### AIM OF THE TASK:
Please, without the pictures, retype exactly the lines from the start of the material through the line that holds "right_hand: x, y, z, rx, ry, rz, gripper".

□ □ □ □ □

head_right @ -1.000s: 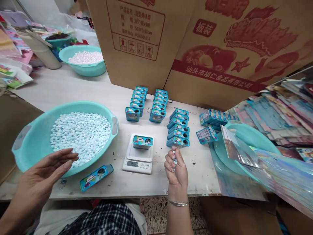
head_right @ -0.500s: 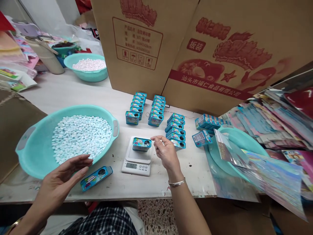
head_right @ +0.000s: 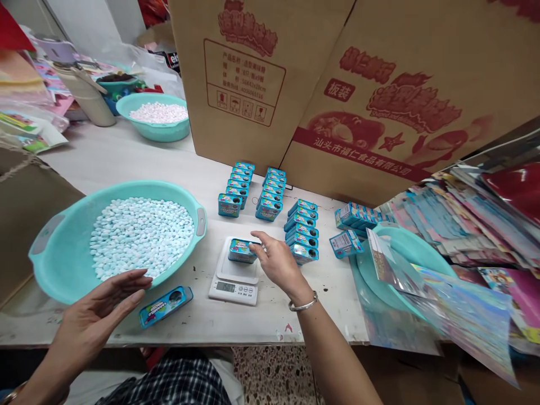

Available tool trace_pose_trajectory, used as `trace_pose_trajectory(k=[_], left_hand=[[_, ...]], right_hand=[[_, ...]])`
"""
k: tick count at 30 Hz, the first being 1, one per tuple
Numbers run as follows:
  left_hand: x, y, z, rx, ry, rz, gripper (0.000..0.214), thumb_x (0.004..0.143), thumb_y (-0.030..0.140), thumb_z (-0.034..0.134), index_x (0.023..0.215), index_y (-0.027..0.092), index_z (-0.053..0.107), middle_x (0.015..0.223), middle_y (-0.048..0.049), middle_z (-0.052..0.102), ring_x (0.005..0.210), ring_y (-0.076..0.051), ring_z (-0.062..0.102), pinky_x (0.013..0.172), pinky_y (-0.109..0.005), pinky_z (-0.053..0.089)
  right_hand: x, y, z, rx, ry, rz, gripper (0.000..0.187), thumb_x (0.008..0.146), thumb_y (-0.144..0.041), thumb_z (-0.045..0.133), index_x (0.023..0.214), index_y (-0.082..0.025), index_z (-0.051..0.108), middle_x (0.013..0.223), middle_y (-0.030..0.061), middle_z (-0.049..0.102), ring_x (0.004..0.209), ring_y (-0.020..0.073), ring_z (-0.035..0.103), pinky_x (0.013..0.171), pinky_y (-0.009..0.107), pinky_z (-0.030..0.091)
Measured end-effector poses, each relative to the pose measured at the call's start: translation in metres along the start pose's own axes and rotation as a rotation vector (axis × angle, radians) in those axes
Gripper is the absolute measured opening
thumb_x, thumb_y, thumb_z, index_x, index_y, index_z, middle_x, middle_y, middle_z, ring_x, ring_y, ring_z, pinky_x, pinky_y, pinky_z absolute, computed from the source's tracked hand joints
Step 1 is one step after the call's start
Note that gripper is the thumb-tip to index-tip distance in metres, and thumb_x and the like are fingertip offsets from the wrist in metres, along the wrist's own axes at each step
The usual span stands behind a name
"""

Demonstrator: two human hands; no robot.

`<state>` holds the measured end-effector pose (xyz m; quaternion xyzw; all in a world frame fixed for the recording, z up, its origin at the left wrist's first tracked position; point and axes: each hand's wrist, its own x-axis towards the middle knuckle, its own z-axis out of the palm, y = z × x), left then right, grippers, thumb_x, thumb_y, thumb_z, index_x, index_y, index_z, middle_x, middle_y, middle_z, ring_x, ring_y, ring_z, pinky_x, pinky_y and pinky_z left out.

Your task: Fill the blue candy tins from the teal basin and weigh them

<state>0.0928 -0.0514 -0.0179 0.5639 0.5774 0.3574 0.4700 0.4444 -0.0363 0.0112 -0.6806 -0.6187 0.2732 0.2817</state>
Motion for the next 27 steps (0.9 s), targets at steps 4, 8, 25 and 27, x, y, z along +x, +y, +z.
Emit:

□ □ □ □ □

### YOUR RESPONSE:
head_right @ -1.000s: 
head_right @ -0.500s: 
head_right @ +0.000s: 

Available tool trace_pose_trajectory, used as `trace_pose_trajectory(k=[_], left_hand=[[_, ...]], right_hand=[[_, ...]])`
"""
k: tick count at 30 Hz, the first being 1, one per tuple
Numbers run as follows:
  left_hand: x, y, z, rx, ry, rz, gripper (0.000..0.214), thumb_x (0.004..0.143), thumb_y (-0.030..0.140), thumb_z (-0.034..0.134), index_x (0.023..0.215), index_y (-0.027..0.092), index_z (-0.053..0.107), middle_x (0.015..0.223), middle_y (-0.048..0.049), middle_z (-0.052..0.102), ring_x (0.005..0.210), ring_y (-0.076..0.051), ring_z (-0.062..0.102), pinky_x (0.013..0.172), pinky_y (-0.109..0.005), pinky_z (-0.053..0.089)
  right_hand: x, y, z, rx, ry, rz, gripper (0.000..0.187), thumb_x (0.008..0.146), thumb_y (-0.144..0.041), thumb_z (-0.045..0.133), index_x (0.023..0.214), index_y (-0.082..0.025), index_z (-0.051..0.108), middle_x (0.013..0.223), middle_y (-0.030..0.061), middle_z (-0.049..0.102), ring_x (0.004..0.209), ring_y (-0.020..0.073), ring_z (-0.035..0.103), pinky_x (0.013..0.171), pinky_y (-0.009..0.107), pinky_z (-0.030..0.091)

This output is complete, and the exercise is done.